Data for this exercise.
<<<<

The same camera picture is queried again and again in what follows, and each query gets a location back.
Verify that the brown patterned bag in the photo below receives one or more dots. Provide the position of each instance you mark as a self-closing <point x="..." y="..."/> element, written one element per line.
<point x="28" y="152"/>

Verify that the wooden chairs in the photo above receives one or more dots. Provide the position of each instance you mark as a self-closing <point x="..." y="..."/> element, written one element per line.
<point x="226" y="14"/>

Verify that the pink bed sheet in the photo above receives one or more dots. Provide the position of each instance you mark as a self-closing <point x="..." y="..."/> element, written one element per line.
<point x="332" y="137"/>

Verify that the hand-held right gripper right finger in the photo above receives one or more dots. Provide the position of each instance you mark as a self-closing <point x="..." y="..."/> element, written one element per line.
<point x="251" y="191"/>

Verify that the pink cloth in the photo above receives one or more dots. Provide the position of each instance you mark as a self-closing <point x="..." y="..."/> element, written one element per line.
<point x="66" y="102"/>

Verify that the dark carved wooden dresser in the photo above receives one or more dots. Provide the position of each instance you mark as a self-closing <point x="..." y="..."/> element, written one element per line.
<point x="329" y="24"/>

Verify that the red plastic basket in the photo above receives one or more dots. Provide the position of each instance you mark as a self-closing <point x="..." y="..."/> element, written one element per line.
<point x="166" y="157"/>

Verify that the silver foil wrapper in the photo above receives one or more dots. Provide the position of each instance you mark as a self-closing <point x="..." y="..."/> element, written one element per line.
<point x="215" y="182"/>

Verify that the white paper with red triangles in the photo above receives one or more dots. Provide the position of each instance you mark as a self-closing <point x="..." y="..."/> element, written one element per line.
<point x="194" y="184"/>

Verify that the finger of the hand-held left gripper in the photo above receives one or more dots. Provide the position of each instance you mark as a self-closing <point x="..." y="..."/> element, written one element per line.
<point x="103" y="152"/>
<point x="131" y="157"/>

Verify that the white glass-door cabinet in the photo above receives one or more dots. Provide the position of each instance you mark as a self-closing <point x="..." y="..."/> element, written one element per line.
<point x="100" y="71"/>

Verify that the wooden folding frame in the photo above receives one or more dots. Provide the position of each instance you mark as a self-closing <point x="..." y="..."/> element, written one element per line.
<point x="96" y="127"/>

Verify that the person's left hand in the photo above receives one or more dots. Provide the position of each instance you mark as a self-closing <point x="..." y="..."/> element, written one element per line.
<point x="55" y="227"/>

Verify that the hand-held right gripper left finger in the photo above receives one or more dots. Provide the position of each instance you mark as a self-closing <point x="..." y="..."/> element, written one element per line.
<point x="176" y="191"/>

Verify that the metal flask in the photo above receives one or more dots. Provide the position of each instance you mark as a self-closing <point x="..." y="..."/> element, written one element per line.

>>>>

Problem.
Repeat all the material exactly as it stands.

Output for this task.
The same camera picture is queried again and again in what follows, and each query gets a location back.
Verify that the brown patterned bag in the photo below receives one or more dots. Provide the position of each instance you mark as a self-closing <point x="..." y="..."/> element, written one element per line.
<point x="28" y="152"/>

Verify that the wooden chairs in the photo above receives one or more dots. Provide the position of each instance you mark as a self-closing <point x="..." y="..."/> element, written one element per line.
<point x="226" y="14"/>

Verify that the pink bed sheet in the photo above receives one or more dots. Provide the position of each instance you mark as a self-closing <point x="..." y="..."/> element, written one element per line.
<point x="332" y="137"/>

Verify that the hand-held right gripper right finger in the photo above receives one or more dots. Provide the position of each instance you mark as a self-closing <point x="..." y="..."/> element, written one element per line.
<point x="251" y="191"/>

Verify that the pink cloth in the photo above receives one or more dots. Provide the position of each instance you mark as a self-closing <point x="..." y="..."/> element, written one element per line.
<point x="66" y="102"/>

Verify that the dark carved wooden dresser in the photo above receives one or more dots. Provide the position of each instance you mark as a self-closing <point x="..." y="..."/> element, written one element per line.
<point x="329" y="24"/>

Verify that the red plastic basket in the photo above receives one or more dots. Provide the position of each instance you mark as a self-closing <point x="..." y="..."/> element, written one element per line.
<point x="166" y="157"/>

Verify that the silver foil wrapper in the photo above receives one or more dots. Provide the position of each instance you mark as a self-closing <point x="..." y="..."/> element, written one element per line.
<point x="215" y="182"/>

Verify that the white paper with red triangles in the photo above receives one or more dots. Provide the position of each instance you mark as a self-closing <point x="..." y="..."/> element, written one element per line.
<point x="194" y="184"/>

Verify that the finger of the hand-held left gripper in the photo above receives one or more dots. Provide the position of each instance you mark as a self-closing <point x="..." y="..."/> element, written one element per line.
<point x="103" y="152"/>
<point x="131" y="157"/>

Verify that the white glass-door cabinet in the photo above receives one or more dots. Provide the position of each instance you mark as a self-closing <point x="..." y="..."/> element, written one element per line.
<point x="100" y="71"/>

Verify that the wooden folding frame in the photo above receives one or more dots. Provide the position of each instance you mark as a self-closing <point x="..." y="..."/> element, written one element per line.
<point x="96" y="127"/>

Verify that the person's left hand in the photo above receives one or more dots. Provide the position of each instance you mark as a self-closing <point x="..." y="..."/> element, written one element per line.
<point x="55" y="227"/>

Verify that the hand-held right gripper left finger in the photo above receives one or more dots. Provide the position of each instance you mark as a self-closing <point x="..." y="..."/> element, written one element per line.
<point x="176" y="191"/>

Verify that the metal flask in the photo above receives one or more dots. Provide the position of each instance you mark as a self-closing <point x="..." y="..."/> element, written one element per line.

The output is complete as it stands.